Il problema della natura e dell’esistenza del male è alla base anzitutto delle principali religioni, passando poi alla filosofia e dando luogo a soluzioni che oscillano fra la negazione dell’esistenza del male e la negazione dell’onnipotenza di Dio.



Secondo l’insegnamento indù, per voler fare un esempio, il male non esiste poiché fa parte del mondo illusorio dei fenomeni; per lo zoroastrismo, antica religione persiana, così pure per l’antica setta dei manichei, il male dipende dall’esistenza di una divinità malvagia, contro cui è costretta a combattere la divinità buona. Nel libro biblico di Giobbe non si dà ragione per le sue sofferenze: la Scrittura suggerisce che le misteriose vie del Signore eccedono l’umana comprensione.

Nel III e IV secolo, all’affermarsi della teologia cristiana, divenne urgente una trattazione teorica del problema del male, poiché la dottrina del cristianesimo si fondava sull’esistenza di un Dio onnipotente e buono, ma contemporaneamente riconosceva la reale esistenza del male.
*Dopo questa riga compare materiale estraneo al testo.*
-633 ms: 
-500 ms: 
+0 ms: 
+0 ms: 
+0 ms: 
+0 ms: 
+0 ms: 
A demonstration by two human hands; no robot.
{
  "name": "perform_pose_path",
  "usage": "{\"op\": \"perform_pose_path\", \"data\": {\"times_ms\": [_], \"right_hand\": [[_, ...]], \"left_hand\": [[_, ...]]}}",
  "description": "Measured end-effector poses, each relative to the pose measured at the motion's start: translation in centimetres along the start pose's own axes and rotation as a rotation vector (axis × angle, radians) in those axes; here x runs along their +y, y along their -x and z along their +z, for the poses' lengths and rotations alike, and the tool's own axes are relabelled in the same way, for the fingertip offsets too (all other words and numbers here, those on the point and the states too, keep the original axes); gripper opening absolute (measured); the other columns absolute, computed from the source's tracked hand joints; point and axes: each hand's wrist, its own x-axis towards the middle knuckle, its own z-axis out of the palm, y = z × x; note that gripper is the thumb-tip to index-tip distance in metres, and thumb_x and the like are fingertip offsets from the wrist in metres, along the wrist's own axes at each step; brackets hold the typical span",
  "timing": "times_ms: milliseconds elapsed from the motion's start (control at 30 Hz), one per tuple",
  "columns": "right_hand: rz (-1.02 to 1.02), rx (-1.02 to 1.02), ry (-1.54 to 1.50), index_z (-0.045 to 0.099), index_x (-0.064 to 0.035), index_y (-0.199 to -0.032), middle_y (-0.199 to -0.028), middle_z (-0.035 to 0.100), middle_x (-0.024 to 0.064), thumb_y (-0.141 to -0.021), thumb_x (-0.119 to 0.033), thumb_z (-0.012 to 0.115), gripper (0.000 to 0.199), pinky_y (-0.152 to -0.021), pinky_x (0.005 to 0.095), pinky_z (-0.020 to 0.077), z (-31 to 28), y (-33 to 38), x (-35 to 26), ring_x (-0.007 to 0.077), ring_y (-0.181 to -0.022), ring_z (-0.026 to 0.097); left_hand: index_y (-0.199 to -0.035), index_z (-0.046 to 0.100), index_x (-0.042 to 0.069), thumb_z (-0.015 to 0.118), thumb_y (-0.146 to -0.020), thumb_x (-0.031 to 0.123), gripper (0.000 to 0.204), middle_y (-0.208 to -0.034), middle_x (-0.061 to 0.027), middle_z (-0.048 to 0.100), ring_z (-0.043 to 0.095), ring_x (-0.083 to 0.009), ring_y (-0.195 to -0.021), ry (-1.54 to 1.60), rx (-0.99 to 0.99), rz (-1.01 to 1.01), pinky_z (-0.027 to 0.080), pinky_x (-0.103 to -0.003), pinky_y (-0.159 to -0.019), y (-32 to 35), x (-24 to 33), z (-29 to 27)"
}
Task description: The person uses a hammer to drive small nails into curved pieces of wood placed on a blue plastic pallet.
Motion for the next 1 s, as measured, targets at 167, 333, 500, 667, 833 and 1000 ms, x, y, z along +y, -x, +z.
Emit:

Col vertere del IV secolo Sant’Agostino formulò la soluzione maggiormente accettata dai pensatori cristiani successivi. Prima aveva accolto la teologia dualistica del manicheismo, in un secondo tempo, dopo la lettura di opere neoplatoniche e attraverso l’insegnamento di sant’Ambrogio, si convertì al cristianesimo ed accettò la teologia cristiana di un Dio buono, creatore dell’universo, con la presenza del male nel mondo.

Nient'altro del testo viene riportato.